Latterly, it’s looked increasingly like we’re on the cusp of another shift in how we interact with our phones. One that seems to be pushing us incrementally closer to all-touchscreen kits for the first time ever.
In recent weeks, we’ve seen Nokia buck its rep for being a tech laggard by ditching a home button for the forthcoming N9. And home-button free Android efforts from Android manufacturers are reportedly on the cards soon, too.
We could also be due Windows Mango handsets sans a home button from Samsung and HTC. And, less surprising given Apple’s form for stripped down design, rumours suggest Cupertino could spring its tilt at a home button-free phone with the iPhone 5.
Clearly then something is afoot. But why has everyone seemingly suddenly decided as one that buttons are surplus to requirements? And what’s in it for the phone-makers? And much more importantly, what’s in it for us?
Well, let’s start with manufacturers and their motives. For a start, there’s obviously real kudos to be had for the first handset to market without a home button. You’ve only got to look at the glowing reception that the Nokia N9 got for proof of that.
Unveiling its product first meant that not only did Nokia get one over rivals. It achieved the not inconsiderable feat of making poor old, superannuated Nokia look genuinely forward-thinking at a time when its every move is under incredibly close scrutiny from shareholders and tech experts alike.
Microsoft’s rumoured decision to clear the way for all-touchscreen phones is also prudent. All being well, it will allow manufacturing partners’ design teams a long leash to come up with kits that really standout in the looks department.
That’s a key consideration in a post-iPhone market that’s increasingly about cutting a dash. And given the staid rep Microsoft has burdened itself with, you can’t underestimate the potential of some funky looking phones to up its hip quotient.
Then there’s the cost savings to consider. It undoubtedly costs more to install and implement physical buttons than software buttons. So the industry as a whole has much to gain if it can convince us that no buttons on phones is what we want.
Consumers have more to gain than phone makers, though. We’ll concede that there is something comforting about physical buttons – especially a home button and especially for smartphone novices. But for us that’s more than made up for by the advantages.
Naturally, it’s us who benefit from smart looking new phones to buy. But that’s not the main thing to look forward to. That’s the fact that stripping away buttons means there’s extra room for acres more screen real estate. That’ll mean a better mobile video and web browsing experience - something that’s win-win at a time when those functions are front and centre in consumers' minds when it comes to choosing a phone.
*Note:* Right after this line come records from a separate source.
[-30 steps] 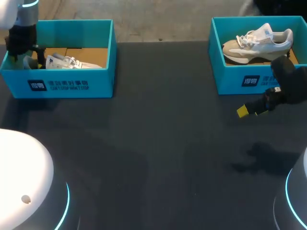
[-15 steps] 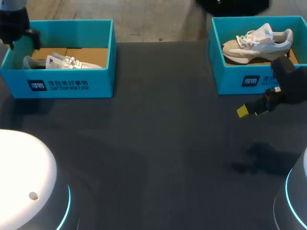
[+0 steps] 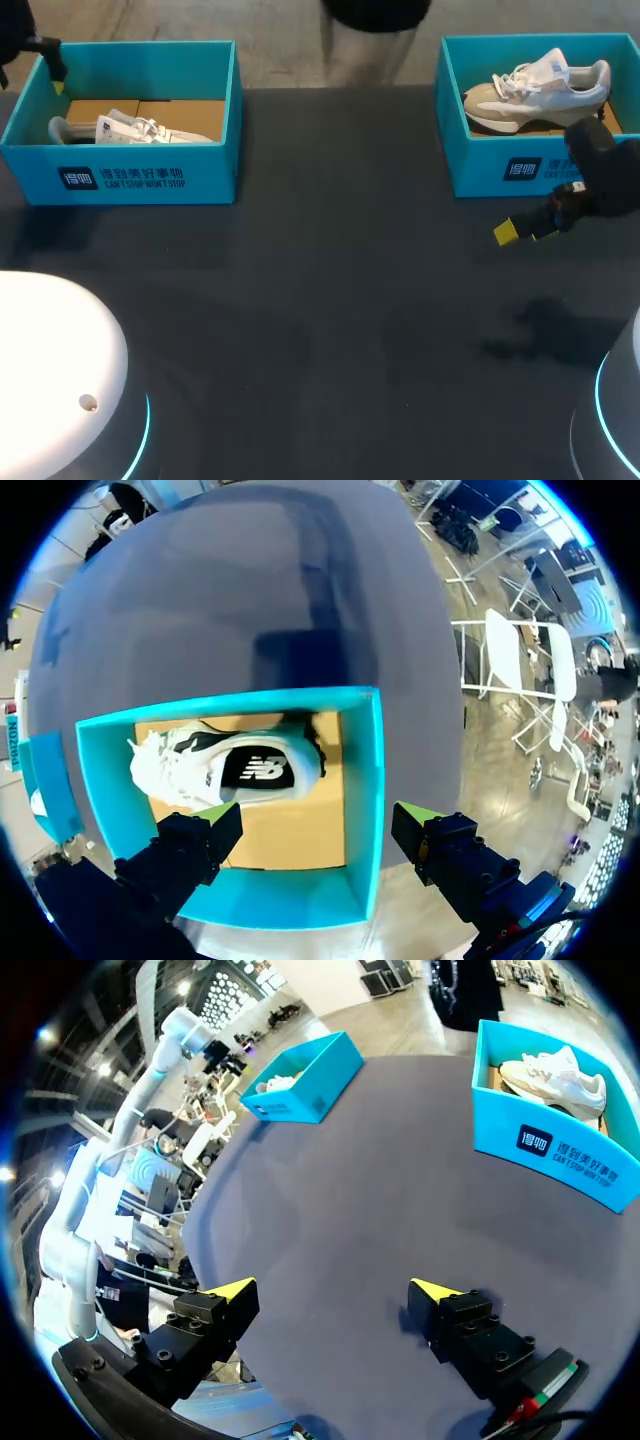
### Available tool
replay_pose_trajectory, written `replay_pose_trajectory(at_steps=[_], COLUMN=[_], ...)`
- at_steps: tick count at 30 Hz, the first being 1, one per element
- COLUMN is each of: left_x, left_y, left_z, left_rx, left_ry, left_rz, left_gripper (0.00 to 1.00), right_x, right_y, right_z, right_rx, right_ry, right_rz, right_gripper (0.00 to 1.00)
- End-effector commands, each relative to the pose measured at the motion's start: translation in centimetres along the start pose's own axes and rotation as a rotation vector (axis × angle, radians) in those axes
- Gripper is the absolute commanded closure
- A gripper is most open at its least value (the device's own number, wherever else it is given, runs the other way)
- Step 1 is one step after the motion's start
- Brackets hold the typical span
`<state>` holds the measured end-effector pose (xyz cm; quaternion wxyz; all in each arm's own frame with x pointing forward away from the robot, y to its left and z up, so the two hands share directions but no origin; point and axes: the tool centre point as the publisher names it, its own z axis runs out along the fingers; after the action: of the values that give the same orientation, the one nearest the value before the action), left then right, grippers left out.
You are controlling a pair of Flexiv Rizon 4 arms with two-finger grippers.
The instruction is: Take the shoe out of the shoebox, open the shoe tongue, remove and reinsert the insole, then place the shoe into the shoebox
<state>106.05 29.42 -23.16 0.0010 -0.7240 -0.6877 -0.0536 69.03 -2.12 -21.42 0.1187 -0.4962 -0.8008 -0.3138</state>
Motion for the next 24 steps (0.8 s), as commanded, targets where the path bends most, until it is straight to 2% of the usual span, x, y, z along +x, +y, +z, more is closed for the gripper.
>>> replay_pose_trajectory(at_steps=[1,13,24], left_x=[0.6,1.3,1.0], left_y=[-0.7,-1.2,-1.3], left_z=[-1.5,-3.4,-3.5], left_rx=[-0.003,0.015,0.016], left_ry=[-0.01,-0.034,-0.02], left_rz=[-0.014,-0.098,-0.107], left_gripper=[0.0,0.0,0.0], right_x=[0.0,0.0,0.0], right_y=[0.0,0.0,0.0], right_z=[0.1,0.1,0.1], right_rx=[0.001,0.001,0.001], right_ry=[-0.002,-0.002,-0.002], right_rz=[0.001,0.001,0.001], right_gripper=[0.0,0.0,0.0])
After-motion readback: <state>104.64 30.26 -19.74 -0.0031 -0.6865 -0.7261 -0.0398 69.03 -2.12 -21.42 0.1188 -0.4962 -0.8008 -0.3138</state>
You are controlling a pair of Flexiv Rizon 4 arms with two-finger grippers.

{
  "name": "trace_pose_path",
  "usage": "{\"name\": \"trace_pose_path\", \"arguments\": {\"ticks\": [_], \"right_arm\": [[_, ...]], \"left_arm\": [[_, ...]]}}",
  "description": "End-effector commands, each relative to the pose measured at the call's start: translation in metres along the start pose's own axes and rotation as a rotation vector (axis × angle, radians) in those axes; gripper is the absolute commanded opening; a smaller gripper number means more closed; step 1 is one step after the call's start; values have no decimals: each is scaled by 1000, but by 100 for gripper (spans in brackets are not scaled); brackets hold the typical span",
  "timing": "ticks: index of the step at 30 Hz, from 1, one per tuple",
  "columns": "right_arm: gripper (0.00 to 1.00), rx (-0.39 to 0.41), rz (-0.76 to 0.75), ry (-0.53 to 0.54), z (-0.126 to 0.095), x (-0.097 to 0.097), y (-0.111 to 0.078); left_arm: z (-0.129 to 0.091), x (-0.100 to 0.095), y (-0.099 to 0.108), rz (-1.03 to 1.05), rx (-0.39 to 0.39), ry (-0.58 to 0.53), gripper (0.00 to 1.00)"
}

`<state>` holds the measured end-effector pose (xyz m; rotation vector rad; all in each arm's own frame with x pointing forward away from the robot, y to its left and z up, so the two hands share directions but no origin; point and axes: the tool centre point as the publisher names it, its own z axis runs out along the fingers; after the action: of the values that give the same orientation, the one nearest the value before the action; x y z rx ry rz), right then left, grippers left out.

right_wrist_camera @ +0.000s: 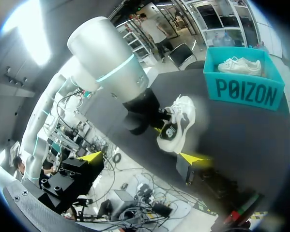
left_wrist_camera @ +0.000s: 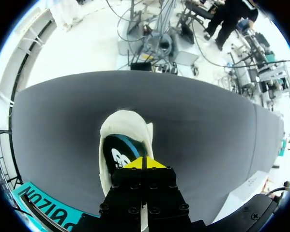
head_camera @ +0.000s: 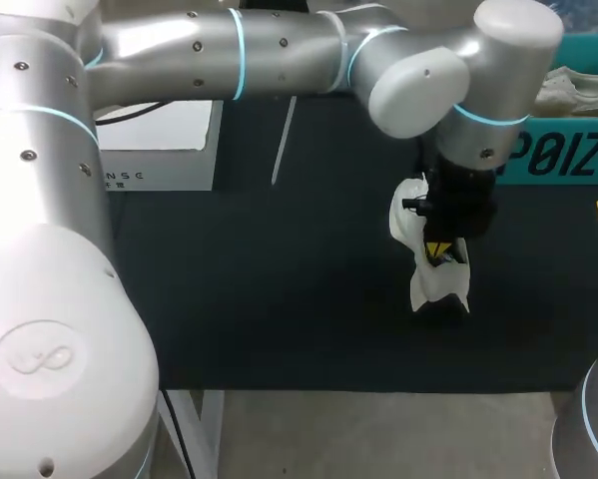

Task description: Take the shoe out of the shoebox, open the shoe tongue, remove and reinsert the insole, then place the shoe into the shoebox

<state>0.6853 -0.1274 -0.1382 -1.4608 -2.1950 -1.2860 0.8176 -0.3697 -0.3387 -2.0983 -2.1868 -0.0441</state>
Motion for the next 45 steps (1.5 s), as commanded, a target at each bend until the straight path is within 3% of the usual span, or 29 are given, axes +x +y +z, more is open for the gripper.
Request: {"name": "trace_pose_path", "arguments": {"ticks": [1,19,35,45], "right_arm": [[100,-16,0,-13,-3,6,-10],[100,-16,0,-13,-3,6,-10],[100,-16,0,-13,-3,6,-10],[100,-16,0,-13,-3,6,-10]], "left_arm": [[2,-5,0,1,-7,-9,0],[33,-14,-4,-5,14,-22,0],[-2,-9,-10,-71,-11,-103,0],[22,-18,-9,-78,8,-95,0]]}}
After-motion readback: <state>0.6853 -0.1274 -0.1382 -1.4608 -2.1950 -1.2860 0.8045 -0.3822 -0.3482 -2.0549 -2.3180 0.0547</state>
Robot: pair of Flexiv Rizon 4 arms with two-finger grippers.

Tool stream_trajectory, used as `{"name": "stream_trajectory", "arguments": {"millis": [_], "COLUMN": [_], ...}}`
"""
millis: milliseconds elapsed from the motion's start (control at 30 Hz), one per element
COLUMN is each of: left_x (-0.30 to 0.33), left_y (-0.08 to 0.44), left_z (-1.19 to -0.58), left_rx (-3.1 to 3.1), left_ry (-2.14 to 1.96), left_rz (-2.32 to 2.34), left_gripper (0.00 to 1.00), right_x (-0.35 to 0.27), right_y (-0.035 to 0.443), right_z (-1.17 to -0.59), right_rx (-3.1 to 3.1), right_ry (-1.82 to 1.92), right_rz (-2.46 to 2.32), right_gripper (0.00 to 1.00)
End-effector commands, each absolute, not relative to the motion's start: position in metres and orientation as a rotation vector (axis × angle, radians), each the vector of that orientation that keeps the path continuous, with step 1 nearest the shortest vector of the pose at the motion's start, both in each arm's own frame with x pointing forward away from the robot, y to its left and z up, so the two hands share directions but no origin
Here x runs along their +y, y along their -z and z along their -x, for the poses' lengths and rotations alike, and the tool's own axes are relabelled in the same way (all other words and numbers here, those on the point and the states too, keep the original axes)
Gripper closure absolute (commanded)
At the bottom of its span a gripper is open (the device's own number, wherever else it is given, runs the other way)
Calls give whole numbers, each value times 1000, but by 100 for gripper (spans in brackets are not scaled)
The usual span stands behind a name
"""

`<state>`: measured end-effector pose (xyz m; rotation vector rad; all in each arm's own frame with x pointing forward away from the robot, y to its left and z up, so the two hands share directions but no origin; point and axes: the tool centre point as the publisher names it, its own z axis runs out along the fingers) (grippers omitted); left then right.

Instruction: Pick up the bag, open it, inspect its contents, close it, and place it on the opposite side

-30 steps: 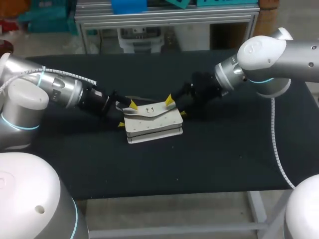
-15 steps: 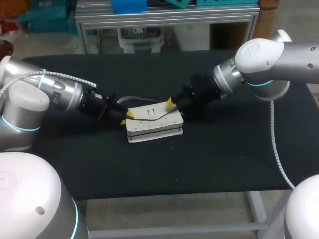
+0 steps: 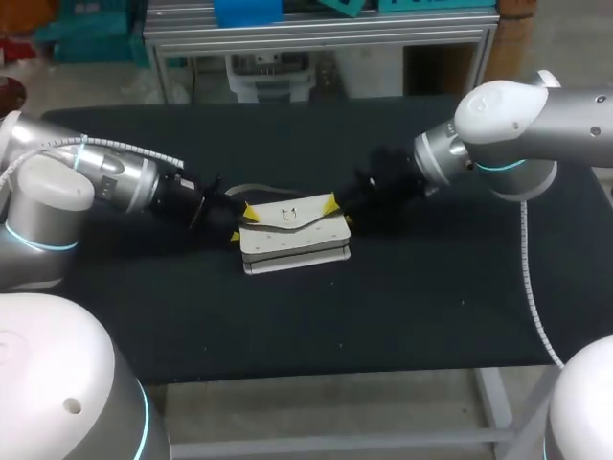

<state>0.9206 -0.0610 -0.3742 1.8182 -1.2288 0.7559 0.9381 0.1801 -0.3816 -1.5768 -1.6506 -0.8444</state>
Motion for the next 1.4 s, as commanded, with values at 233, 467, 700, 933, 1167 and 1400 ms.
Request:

Mobile gamers able to make hay too. And not just because genuinely lavish games like Infinity ‘I can’t believe that’s running on a phone’ Blade will look better. It’ll also mean that the days of accidentally quitting your game when your hand wanders over to the touch-sensitive home buttons will be gone forever.
Frankly, as committed gamers that’s reason enough to get us on board on its own. Whether other consumers the average Joe will be convinced is another matter, however. That'll depend just as much on how phone makers execute their button-free phones as whether the mass market is feels ready to give up the comforting, reassuring feeling of having something physical to press.